第4話  『旅立ち』その4


 ぼくは、その男の子を連れて、大勢に人たちの中に混ざって歩いて行きました。


 皆、素足でしたが、とくに痛いとは感じなかったのです。


 それから、ぼくは、聞きたいと思いながら、言い出せていなかったことを尋ねました。


「君は、どうして、ここに来たの?」


 男の子は、ぼくを見上げながら答えました。


「バイクのお兄さんたちが、髪の毛の、大分白くなってる男の人を、ひいたんだ。『こいつだ、殺せ!』って言ってた。」


「はあ・・・・? なんだそりゃ?」


「それで、そのとき、ぼくを見た。『こいつ、見たぞ。』って。それから僕にバイクが向かってきた。」


「むむむ。君、いくつなの?」


 男の子は、指と口とで、きちんと答えました。


「いつつ。」


「ああ。。。」


 思ったよりも、実は大きかったわけです。


 見た目が少し小さいものだから、勝手にみっつくらい、なんて思っていたわけです。


 しかし、いったいそれは、なんでしょうか。


「つまり、殺人事件?」


「うん。」


「ぼくたちは、殺された?」


「うん。」


「なんでまた?」


「さあ、しらない。お家に帰ったら、お母さんとお父さんに聞いてみる。」


「ああ、ありがとう。いやいや、冗談じゃない。そりゃあ、このまま、成仏なんかできるわけがない。」


「おうちに帰るんだよね?」


「あたりまえだよ。帰ってやる、絶対に帰ってやる。化けてでも帰ってやる。」


「ぼくたち、お化けになるの? それ・・・いやだ。」


 男の子は、また大声で泣き出してしまいました。


 ぼくは、回りを見ながら言いました。


「あああ、ごめんね。ぜったいに、おうちに帰るからね。生きたまま。」


 殺される覚えなんか、どこにもありません。


 ぼくは、役立たずのサラリーマンでした。


 出世もできず、褒められることも、また、新聞に乗ったりすることもありませんでした。


 

 **********   **********



 しかし、多くの人たちが歩いていて、回りには鬼さんたちがいっぱい立って見張っています。

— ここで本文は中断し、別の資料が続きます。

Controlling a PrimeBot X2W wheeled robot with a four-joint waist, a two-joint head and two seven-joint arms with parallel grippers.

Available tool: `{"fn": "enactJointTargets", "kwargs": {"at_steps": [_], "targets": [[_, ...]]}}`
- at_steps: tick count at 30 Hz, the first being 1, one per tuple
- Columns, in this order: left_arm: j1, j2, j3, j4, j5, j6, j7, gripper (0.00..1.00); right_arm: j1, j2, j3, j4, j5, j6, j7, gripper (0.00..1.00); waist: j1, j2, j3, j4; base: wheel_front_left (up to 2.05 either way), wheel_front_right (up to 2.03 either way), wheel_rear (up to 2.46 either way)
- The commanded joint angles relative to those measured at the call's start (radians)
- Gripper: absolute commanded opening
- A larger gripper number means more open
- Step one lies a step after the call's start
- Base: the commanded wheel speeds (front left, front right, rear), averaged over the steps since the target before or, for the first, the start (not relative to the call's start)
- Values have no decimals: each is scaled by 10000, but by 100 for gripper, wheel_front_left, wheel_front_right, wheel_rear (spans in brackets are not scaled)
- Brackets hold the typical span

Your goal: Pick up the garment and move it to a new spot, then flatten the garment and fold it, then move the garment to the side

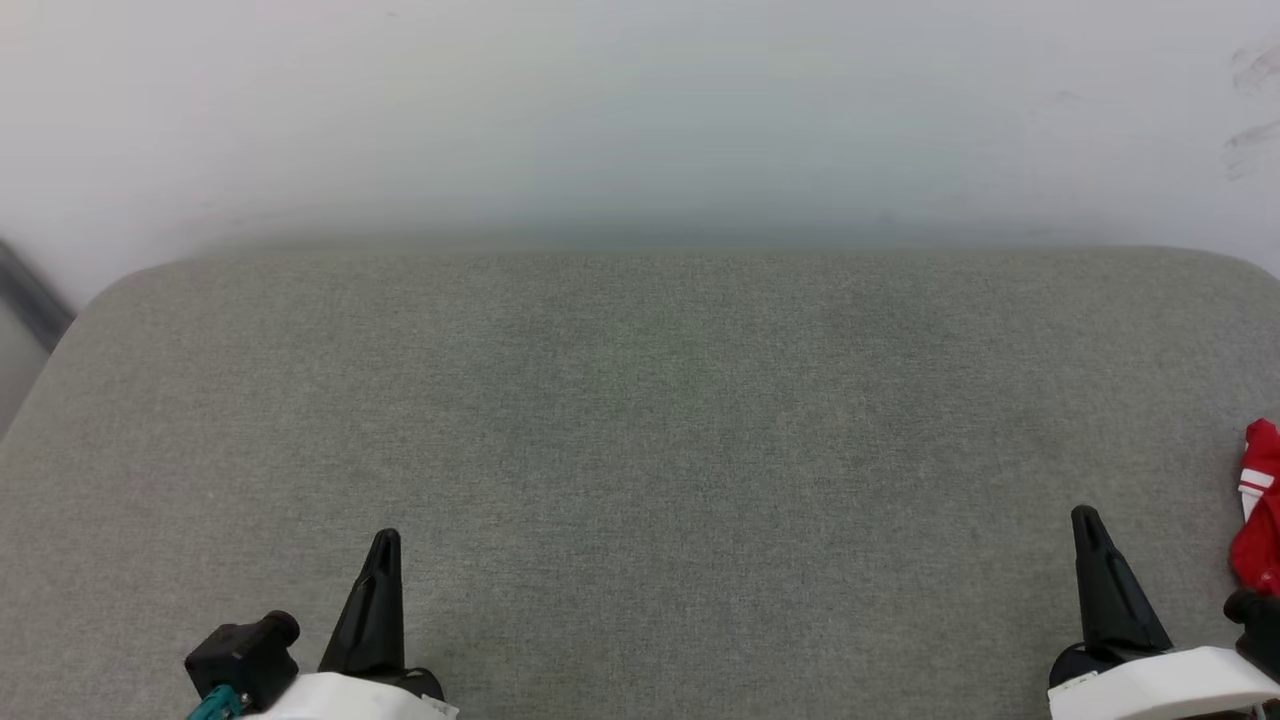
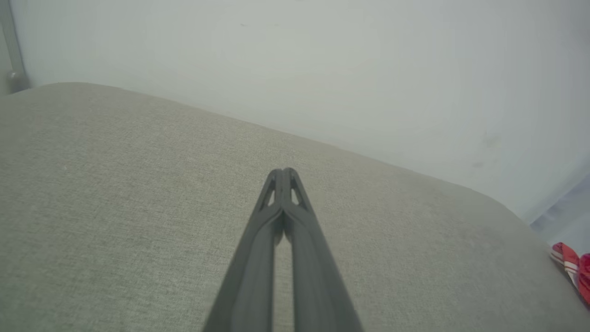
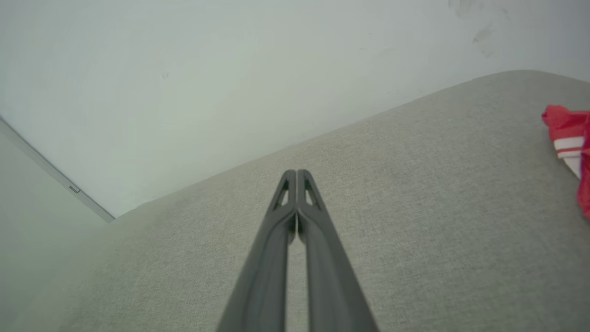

 先ほどの事からしても、ここで、脱走しても、無駄に違いありません。


 お店のご主人が教えてくれたことに、かけてみるしかないと、ぼくは思いました。


 やがて、向こう側に、大きな雑踏が見えてきました。


 松の木らしき、そうでもないらしき、大きな木が、横にずらっと並んでいます。


「川だ!」


 ぼくたちは、とうとう黄泉の川に着いたのです。